Excerpted records
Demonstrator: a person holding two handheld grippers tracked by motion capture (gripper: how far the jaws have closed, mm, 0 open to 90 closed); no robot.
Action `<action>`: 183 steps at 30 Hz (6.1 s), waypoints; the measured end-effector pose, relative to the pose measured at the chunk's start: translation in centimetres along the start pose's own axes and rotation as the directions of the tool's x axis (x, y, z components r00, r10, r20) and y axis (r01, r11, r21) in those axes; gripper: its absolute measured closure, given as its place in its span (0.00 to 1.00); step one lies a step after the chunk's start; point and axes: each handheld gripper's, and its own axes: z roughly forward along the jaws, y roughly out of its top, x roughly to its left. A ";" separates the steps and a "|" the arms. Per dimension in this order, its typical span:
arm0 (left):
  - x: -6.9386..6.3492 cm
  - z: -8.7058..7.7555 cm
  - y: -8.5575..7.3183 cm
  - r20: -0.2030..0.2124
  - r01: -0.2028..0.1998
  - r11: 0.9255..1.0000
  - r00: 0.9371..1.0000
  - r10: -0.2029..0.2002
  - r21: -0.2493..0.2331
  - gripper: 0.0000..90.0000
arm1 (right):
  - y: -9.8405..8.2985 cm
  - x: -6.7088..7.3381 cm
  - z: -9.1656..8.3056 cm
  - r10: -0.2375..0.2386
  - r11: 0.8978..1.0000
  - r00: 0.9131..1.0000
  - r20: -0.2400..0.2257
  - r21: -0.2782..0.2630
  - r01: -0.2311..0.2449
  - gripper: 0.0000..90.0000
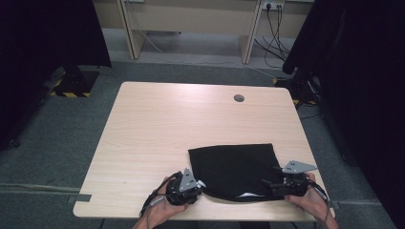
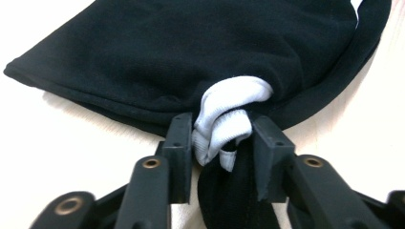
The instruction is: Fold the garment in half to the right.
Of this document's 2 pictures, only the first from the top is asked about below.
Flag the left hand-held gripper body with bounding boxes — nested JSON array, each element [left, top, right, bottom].
[[164, 167, 199, 206]]

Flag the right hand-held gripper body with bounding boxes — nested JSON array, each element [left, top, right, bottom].
[[272, 159, 319, 198]]

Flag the black tank top white trim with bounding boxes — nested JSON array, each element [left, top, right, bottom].
[[187, 142, 289, 203]]

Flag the person's right hand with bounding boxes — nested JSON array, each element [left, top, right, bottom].
[[284, 172, 330, 221]]

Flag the person's left hand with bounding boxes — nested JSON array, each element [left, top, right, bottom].
[[143, 185, 191, 224]]

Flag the black stand base striped tape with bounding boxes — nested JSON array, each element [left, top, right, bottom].
[[47, 65, 100, 99], [272, 67, 322, 109]]

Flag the black curtain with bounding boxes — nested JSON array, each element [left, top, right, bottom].
[[282, 0, 405, 229], [0, 0, 113, 151]]

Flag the right hand-held gripper cable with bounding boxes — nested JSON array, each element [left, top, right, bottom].
[[305, 178, 331, 229]]

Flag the thin white floor cable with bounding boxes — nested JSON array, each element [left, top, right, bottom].
[[139, 30, 289, 81]]

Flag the black power cables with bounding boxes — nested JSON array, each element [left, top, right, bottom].
[[253, 4, 292, 70]]

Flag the white wall power socket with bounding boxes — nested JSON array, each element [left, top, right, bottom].
[[261, 0, 286, 10]]

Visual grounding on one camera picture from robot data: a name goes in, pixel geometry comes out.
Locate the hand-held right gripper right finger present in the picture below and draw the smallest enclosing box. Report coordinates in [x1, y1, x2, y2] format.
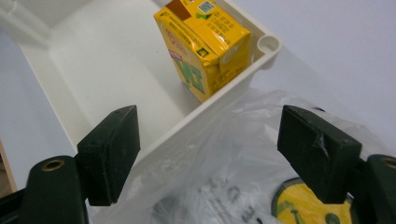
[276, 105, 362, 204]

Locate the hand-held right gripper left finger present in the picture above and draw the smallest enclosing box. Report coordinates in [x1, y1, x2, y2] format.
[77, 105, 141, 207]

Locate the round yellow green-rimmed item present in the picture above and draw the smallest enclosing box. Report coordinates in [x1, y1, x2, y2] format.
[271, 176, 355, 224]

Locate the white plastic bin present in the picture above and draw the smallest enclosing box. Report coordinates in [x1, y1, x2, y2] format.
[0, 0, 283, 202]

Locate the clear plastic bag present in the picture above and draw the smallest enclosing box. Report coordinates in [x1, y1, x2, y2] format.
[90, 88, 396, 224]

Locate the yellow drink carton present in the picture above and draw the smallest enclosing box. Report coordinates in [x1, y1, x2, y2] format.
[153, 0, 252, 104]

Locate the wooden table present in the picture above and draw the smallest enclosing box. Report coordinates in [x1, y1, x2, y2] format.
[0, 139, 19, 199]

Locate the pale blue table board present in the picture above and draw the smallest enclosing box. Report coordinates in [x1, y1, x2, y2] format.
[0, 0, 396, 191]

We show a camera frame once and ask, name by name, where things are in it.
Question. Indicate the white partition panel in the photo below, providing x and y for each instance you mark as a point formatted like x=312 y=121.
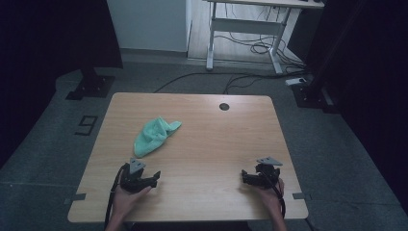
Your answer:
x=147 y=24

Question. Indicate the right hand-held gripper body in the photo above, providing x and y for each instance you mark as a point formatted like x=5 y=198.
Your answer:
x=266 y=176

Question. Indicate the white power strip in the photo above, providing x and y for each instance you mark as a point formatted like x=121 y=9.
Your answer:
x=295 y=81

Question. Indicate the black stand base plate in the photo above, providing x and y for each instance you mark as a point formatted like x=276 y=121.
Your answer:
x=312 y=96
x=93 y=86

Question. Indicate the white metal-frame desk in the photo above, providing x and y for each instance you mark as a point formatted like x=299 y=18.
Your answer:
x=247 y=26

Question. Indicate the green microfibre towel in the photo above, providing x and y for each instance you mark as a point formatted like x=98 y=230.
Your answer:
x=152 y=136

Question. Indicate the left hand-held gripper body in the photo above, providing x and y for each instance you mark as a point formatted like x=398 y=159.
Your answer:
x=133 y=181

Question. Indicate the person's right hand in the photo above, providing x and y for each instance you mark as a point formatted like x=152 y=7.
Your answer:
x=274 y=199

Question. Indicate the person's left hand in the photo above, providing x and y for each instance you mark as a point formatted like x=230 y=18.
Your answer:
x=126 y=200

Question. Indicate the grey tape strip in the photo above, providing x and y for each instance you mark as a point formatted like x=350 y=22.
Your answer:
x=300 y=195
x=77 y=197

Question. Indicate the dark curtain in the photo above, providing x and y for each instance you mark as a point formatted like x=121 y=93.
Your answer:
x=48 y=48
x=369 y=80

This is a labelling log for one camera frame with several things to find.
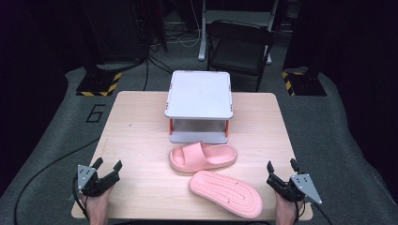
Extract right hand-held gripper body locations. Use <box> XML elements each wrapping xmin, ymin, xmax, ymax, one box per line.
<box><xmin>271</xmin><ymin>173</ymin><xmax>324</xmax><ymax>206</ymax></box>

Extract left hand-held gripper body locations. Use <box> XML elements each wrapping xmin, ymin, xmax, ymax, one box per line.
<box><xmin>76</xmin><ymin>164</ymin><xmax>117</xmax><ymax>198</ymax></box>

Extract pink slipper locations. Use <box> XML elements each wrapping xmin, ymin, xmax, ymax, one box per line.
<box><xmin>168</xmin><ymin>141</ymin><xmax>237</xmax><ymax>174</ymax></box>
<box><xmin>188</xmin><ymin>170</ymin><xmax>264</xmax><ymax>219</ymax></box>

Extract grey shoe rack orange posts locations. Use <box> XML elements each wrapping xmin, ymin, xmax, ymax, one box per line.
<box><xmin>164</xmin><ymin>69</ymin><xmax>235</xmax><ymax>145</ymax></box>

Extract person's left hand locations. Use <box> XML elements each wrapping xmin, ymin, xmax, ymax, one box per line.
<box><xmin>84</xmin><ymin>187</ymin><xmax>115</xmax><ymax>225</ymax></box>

What is needed
Copy whichever lines above contain the string "elements".

Answer
Extract right hand-held gripper body locations. Use <box> XML elements each wrapping xmin, ymin, xmax, ymax, one box per line.
Extract left hand-held gripper body locations. Use <box> XML elements each wrapping xmin, ymin, xmax, ymax, one box per line.
Extract pink slipper locations. Use <box> XML elements each wrapping xmin, ymin, xmax, ymax, one box per line.
Extract grey shoe rack orange posts locations. Use <box> XML elements each wrapping xmin, ymin, xmax, ymax, one box per line.
Extract person's left hand locations. Use <box> XML elements each wrapping xmin, ymin, xmax, ymax, one box per line.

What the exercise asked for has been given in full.